The Hostway Blog

Hands Off, Google!

If you have a Web site that you’ve worked hard to get ranked well with the search engines, you may be wondering why on earth you’d want to prevent any part of it from getting indexed. However, there are several types of pages you might want to share only with certain visitors. These might include:

  • Duplicate content: For example, print friendly or downloadable PDF versions of your HTML pages
  • Error message pages
  • Thank you and confirmation pages
  • Special landing pages: Pages you have designed specifically for PPC or Email advertising campaigns, for example

There are several ways to tell the search engines to ignore specific pages on your Web site, but the most common and easiest are meta tags and the robots.txt file.

The NoIndex Meta Tag

Probably the simplest way to exclude just a few pages is with a meta data tag on each page you want the search engines to ignore. The following tag on a page tells all the search engine robots to ignore it:

<meta name=”robots” content=”noindex” />

The search engines will still read these pages, but will not index them.

You can also specify specific bots to exclude, or include. For example:

<meta name=“googlebot” content=“noindex” /> tells only Google’s robot to ignore the page, while

<meta name=“robots” content=“noindex” /> <meta name=“googlebot” content=“index” /> excludes all robots except Google’s.

This tag only works for HTML pages. You cannot block .pdf, .doc or other non-HTML files.

The Robots.txt File

The robots.txt file is a plain text file that lives in a site’s root directory and specifies to the search engines which pages and directories are off limits. Most search engine robots automatically look for this file. Like the meta tag, you can specify which robots it applies to.

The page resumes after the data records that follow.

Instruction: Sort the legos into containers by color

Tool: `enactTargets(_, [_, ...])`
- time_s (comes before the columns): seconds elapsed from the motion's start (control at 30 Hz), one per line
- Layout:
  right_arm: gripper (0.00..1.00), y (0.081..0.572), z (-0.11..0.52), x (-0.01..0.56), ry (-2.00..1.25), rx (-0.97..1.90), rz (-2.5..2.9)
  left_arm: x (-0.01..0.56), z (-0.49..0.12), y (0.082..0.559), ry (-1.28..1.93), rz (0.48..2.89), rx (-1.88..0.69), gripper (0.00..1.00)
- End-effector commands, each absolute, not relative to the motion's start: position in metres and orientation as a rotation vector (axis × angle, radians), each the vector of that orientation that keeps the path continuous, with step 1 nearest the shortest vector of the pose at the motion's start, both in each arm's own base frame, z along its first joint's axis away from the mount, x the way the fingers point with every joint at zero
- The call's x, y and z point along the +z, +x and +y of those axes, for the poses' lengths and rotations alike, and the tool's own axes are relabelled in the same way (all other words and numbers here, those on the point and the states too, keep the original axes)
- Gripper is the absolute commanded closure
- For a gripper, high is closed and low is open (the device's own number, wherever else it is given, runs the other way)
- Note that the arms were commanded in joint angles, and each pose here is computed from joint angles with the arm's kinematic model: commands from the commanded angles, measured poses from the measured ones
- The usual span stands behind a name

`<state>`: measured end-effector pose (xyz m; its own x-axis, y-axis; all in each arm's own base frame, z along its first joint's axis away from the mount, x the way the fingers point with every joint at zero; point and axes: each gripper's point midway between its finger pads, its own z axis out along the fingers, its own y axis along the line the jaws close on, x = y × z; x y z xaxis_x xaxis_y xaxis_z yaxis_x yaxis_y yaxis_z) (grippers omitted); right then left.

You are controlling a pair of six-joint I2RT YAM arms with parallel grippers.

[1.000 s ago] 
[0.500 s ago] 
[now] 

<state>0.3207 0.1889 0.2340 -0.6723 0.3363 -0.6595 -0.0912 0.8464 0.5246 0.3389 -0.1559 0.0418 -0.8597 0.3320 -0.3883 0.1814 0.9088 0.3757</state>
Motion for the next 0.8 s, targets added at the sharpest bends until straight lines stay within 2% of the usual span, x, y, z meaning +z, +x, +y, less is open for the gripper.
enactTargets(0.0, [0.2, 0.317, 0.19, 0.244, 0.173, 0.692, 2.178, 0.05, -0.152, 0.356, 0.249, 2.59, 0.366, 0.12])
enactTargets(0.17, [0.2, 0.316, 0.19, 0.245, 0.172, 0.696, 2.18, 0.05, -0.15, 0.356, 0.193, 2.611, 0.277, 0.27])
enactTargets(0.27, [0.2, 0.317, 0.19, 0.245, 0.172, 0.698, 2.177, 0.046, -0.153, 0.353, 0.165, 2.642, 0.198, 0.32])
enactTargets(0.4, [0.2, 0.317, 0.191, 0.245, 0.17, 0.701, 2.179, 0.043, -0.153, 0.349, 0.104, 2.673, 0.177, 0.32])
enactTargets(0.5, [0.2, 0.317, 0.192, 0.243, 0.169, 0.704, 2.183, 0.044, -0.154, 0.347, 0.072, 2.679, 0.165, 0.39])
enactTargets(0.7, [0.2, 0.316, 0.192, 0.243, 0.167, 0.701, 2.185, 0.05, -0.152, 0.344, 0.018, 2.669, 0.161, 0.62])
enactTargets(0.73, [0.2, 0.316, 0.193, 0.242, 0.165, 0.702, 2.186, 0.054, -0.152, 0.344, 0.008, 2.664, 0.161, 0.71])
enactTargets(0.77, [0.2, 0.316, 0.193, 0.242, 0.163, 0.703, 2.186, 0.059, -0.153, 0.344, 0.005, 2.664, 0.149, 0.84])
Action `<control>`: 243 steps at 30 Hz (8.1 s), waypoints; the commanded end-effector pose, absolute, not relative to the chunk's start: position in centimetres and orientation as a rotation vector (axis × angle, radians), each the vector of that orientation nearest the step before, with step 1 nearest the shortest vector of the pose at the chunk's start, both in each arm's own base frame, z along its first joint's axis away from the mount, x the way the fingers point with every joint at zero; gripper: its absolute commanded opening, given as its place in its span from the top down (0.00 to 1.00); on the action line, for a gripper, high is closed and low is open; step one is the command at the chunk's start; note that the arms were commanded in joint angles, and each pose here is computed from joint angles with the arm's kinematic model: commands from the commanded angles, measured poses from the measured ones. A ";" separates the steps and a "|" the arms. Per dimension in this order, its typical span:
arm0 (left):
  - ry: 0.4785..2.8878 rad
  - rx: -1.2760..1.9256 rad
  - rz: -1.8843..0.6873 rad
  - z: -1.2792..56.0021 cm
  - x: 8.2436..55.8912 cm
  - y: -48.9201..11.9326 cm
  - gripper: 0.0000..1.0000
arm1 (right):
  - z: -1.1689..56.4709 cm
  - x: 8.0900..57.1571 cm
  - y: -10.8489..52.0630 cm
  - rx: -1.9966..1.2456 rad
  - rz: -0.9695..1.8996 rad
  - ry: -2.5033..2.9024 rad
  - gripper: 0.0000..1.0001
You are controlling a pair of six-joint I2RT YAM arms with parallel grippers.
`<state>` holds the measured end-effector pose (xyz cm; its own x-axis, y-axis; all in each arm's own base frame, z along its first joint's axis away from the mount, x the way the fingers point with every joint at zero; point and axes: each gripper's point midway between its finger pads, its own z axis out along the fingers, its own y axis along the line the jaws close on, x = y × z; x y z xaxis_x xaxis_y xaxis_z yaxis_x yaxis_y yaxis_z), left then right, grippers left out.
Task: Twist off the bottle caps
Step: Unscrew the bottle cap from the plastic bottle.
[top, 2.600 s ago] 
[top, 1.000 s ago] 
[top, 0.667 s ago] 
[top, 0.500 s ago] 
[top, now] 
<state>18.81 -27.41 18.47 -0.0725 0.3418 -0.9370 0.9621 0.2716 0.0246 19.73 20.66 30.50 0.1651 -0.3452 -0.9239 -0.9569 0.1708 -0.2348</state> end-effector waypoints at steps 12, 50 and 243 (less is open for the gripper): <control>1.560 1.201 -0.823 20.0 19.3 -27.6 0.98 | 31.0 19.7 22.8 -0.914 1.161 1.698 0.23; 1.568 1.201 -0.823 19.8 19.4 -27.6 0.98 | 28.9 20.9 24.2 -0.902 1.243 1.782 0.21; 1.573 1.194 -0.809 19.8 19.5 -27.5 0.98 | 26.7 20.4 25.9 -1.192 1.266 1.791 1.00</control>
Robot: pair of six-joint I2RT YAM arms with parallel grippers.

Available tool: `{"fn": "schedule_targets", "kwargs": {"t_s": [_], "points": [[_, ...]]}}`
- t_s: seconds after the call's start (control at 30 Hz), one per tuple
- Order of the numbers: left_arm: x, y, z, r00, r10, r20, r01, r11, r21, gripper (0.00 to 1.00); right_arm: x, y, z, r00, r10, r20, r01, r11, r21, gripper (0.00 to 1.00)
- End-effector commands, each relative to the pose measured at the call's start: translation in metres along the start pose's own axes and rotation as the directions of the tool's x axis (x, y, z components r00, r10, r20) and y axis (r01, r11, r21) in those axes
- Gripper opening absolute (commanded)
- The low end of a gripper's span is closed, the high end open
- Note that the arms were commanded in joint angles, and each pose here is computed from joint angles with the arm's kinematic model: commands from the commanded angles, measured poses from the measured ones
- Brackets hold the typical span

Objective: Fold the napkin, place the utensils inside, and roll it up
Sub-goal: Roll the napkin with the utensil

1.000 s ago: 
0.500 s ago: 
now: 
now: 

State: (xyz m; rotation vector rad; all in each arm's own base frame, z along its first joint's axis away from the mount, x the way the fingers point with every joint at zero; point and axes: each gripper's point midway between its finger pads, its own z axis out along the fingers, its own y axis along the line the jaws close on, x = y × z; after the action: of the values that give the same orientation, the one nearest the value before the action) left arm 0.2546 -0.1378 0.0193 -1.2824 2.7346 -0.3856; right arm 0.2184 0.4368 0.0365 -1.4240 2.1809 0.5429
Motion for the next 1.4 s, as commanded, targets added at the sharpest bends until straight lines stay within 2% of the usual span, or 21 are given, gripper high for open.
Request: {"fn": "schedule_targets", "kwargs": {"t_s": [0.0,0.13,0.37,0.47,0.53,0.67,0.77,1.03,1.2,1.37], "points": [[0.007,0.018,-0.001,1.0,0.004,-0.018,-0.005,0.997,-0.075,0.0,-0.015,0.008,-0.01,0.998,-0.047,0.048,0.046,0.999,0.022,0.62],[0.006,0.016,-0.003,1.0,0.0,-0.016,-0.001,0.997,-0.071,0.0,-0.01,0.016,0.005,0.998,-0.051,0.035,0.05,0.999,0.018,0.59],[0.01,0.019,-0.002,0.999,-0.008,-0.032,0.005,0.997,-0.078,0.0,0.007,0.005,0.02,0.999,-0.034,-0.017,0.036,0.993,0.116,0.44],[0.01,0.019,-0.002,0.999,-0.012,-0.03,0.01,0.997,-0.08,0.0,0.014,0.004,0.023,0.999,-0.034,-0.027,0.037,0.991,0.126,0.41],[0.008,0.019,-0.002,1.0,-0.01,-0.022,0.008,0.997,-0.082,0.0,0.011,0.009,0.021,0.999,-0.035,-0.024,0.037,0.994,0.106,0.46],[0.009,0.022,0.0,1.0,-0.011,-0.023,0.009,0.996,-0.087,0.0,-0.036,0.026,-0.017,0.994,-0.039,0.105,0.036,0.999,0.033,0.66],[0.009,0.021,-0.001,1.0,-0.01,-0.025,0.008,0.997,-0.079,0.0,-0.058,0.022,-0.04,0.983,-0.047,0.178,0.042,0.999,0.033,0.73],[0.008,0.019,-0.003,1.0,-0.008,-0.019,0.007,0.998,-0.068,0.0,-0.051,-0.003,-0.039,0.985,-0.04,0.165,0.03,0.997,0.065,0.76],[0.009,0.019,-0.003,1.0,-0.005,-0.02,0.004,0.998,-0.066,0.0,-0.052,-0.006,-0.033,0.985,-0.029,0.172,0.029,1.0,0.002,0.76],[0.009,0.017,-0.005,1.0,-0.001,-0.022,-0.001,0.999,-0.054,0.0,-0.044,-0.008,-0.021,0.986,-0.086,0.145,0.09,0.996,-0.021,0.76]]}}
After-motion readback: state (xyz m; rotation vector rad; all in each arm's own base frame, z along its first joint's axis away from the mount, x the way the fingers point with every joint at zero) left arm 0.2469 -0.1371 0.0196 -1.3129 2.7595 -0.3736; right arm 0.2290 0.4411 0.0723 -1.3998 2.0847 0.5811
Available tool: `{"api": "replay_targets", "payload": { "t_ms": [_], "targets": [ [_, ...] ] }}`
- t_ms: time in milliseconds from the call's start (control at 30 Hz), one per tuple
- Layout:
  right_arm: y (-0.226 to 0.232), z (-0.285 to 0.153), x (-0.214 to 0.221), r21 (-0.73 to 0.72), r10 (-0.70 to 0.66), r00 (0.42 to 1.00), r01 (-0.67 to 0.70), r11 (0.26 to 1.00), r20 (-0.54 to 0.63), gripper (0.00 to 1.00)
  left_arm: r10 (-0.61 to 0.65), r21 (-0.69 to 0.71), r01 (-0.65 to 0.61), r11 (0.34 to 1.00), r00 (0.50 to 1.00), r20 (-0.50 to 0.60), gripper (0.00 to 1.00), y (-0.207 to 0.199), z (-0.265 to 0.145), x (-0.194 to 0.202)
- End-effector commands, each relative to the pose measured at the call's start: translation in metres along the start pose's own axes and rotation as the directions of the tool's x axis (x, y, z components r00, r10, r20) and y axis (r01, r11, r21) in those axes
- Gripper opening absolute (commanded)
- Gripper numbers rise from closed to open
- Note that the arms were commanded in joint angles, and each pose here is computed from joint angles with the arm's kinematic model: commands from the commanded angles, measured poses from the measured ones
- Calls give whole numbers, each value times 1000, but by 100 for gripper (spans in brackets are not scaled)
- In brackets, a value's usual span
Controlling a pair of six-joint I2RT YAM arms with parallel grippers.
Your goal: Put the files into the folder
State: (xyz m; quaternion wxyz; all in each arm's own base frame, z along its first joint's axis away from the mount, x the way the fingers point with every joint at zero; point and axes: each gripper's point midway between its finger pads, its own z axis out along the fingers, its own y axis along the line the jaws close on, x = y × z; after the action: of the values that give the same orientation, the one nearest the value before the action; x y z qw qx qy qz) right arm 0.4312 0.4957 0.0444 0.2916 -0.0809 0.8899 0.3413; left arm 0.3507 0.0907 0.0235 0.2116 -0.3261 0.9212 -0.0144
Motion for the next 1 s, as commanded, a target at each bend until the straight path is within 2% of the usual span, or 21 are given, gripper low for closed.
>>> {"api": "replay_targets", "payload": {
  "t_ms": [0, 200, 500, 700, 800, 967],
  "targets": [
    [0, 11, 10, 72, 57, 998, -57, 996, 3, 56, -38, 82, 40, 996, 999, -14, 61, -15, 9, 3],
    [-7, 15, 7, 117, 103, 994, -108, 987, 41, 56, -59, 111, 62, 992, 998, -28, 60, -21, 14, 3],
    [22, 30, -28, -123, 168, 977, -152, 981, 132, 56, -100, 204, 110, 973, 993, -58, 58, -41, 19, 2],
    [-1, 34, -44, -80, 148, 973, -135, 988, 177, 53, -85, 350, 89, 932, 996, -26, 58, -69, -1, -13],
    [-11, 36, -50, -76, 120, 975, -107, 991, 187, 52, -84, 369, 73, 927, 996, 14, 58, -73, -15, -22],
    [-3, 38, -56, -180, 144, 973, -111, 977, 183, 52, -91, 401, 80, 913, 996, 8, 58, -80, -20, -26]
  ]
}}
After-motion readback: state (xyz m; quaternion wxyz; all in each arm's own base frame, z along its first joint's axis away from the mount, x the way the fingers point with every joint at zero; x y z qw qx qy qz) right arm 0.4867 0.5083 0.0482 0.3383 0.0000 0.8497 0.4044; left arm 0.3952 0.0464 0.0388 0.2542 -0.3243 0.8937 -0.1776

To tell all robots to stay away from directories named “promo” and “print”, your robots.txt file would look like this:

User-agent: *

Disallow: /promo/

Disallow: /print/

Remember the trailing slash, or the bots will interpret it to mean they should ignore any file beginning with promo or print, which may not be your intent.

While you can specify individual files, rather than directories, this can quickly become cluttered and unmanageable. It’s much easier to organize your site in such a way that any files you want to exclude from indexing reside in only a few directories.

This method is not foolproof, because some search engines ignore robots.txt.

Other ways to block search engine indexing include password protection — search engines cannot access content protected by a password —and the x-Robots tag for blocking non-HTML content. You may have also heard that not linking to a page will keep search engines from indexing it. While this makes sense in theory, many Web masters have found that it rarely works in practice, and supposedly orphaned pages appeared in search engine results within weeks.

For most small Web sites, using a noindex tag, a robots.txt file or both is sufficient to block indexing of specific pages.